The remarkable optoelectronic properties of hybrid organolead-halide perovskite materials hold tremendous promise for use as the active layer in low-cost solar cells and have attracted extraordinary attention for next-generation PV. For the promises of perovskite photovoltaics to be realized, however, dramatic advances in the understanding of their thermomechanical properties along with the development of material and solar cell design strategies to address their mechanical and chemical instabilities are required.

Our program focuses on solar cell design strategies along with improvements in the active and charge transport layers themselves to demonstrate mechanically and thermally robust working perovskite solar cells with major improvements in reliability and service lifetimes that can compete with CIGS and c-Si cells.

To that end and inspired by the compound eyes of an insect, we have developed a new concept in solar cell design, the compound solar cell (CSC), which addresses the intrinsic fragility of these materials with mechanically reinforcing internal scaffolds. The internal scaffold effectively partitions a conventional monolithic planar solar cell into an array of dimensionally scalable and reinforced individual perovskite cells.

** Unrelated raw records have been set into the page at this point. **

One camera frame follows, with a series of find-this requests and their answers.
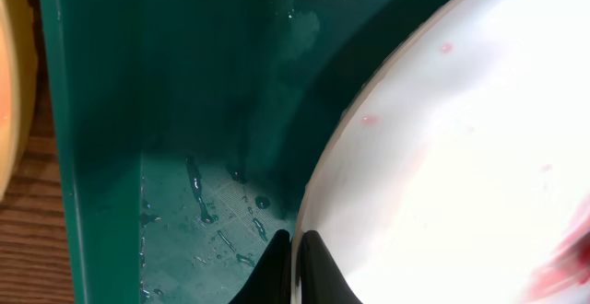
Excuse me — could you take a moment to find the light blue plate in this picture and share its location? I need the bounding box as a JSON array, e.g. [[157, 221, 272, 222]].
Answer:
[[290, 0, 589, 304]]

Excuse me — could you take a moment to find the teal plastic tray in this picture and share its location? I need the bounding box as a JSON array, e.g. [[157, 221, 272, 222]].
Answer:
[[40, 0, 449, 303]]

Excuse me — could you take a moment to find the yellow-green plate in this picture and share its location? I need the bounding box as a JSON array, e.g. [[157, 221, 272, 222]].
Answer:
[[1, 0, 39, 195]]

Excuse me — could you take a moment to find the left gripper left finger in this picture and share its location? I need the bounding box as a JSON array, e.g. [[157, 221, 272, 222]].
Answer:
[[230, 229, 291, 304]]

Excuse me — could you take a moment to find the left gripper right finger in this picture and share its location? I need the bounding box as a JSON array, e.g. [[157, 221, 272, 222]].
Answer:
[[297, 230, 361, 304]]

Scaffold-reinforced compound solar cells inspired by the fly’s eye

We further demonstrate a scalable atmospheric plasma process to rapidly form mechanically robust photoactive perovskite films in open air at linear deposition rates exceeding 2 cm/s. In contrast to conventional solution-processing, our Rapid Spray Plasma Processing (RSPP) uses clean dry air to produce a combination of reactive species (photons, metastables, and radicals) and thermal energy to rapidly convert the perovskite film after spray-coating. We use RSPP to deposit pinhole-free, large-area, robust perovskite films with a ten-fold increase in fracture toughness and improved efficiency compared to control devices.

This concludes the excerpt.